3 WORST: Fighter Within (Score: 24.68%)
Again, we’ve almost arrived at the moment of reckoning here, friends. With a diabolical score of 24.68%, Fighter Within is the second-worst-received game on the entirety of GameRankings. Which game is the very worst? We’ll get to that in a moment.
First, we’ve got to thoroughly snark on Fighter Within itself. Its blurb reads, “Kinect for Xbox One arms FIGHTER WITHIN with realistic fighting moves using unprecedented 1:1 precision movement tracking.” Suffice it to say, they’re being just slightly economical with the truth there.
Still, it sounds better on the back of the box than “Kinect for Xbox One arms FIGHTER WITHIN with absolutely zero clue which moves the player is attempting to perform, and even if it did know, it wouldn’t care anyway. No, you can’t have a refund.”
Fighter Within came along three years after Fighters Uncaged, and it doesn’t look as though Ubisoft really learned anything in that time.
2 BEST: Super Mario Galaxy (Score: 97.64%)
Here it is, then. By a mere .10%, Super Mario Galaxy managed to edge past Ocarina of Time. It’s the most critically-acclaimed game on the whole site.
On the one hand, if you’re not already a fan of the Super Mario titles, Galaxy isn’t likely to change your opinion on that front. If you do appreciate the games, or platformers in general, this is everything that Mario is, buffed to the finest of sheens.
Its sequel, as we’ve seen, is excellent too, but it was just a little too familiar. Galaxy still had that element of surprise and grandeur on its side.
1 WORST: Charlie’s Angels (Score: 23.74%)
Well, dang. It’s quite a drop from the very best to the very worst, isn’t it? From Super Mario Galaxy’s 97.64% ranking to Charlie’s Angels' 23.74%... ouch.

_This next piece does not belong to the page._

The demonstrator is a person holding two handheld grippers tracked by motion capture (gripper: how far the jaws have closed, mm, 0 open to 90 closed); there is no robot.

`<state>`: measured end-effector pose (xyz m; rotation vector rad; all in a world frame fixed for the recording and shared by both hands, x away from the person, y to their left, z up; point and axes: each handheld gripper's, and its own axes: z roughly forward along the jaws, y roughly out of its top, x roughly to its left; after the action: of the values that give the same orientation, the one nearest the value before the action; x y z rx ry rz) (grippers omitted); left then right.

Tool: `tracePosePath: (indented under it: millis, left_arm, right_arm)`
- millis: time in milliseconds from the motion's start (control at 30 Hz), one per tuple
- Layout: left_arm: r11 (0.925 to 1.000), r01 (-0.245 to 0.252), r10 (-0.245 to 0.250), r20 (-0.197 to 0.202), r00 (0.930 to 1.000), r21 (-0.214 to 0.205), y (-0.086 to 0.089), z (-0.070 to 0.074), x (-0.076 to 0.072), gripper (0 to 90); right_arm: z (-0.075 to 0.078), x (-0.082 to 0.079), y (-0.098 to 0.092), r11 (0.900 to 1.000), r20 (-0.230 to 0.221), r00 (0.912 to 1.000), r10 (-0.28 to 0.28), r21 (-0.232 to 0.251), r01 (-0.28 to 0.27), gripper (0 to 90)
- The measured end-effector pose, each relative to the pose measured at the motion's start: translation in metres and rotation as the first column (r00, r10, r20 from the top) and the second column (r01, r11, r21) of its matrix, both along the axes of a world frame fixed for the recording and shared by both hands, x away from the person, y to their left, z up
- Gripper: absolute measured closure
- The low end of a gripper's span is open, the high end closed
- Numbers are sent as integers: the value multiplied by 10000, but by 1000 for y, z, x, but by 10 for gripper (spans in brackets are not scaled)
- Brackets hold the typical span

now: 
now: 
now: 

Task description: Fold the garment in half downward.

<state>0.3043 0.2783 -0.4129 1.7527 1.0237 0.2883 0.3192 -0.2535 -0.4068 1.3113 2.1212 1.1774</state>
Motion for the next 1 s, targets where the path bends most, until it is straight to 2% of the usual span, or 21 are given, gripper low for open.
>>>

So, what do you have to do to deserve the dubious distinction of worst game ever? Horrible visuals? That’s a given. Equally poor gameplay and a badly-conceived story and progression system? Check, check and check.
Throw in some ridiculous bugs (and not even funny Skyrim-style ones) and you’ve got 2003’s Charlie’s Angels in a nutshell. It really does have it all.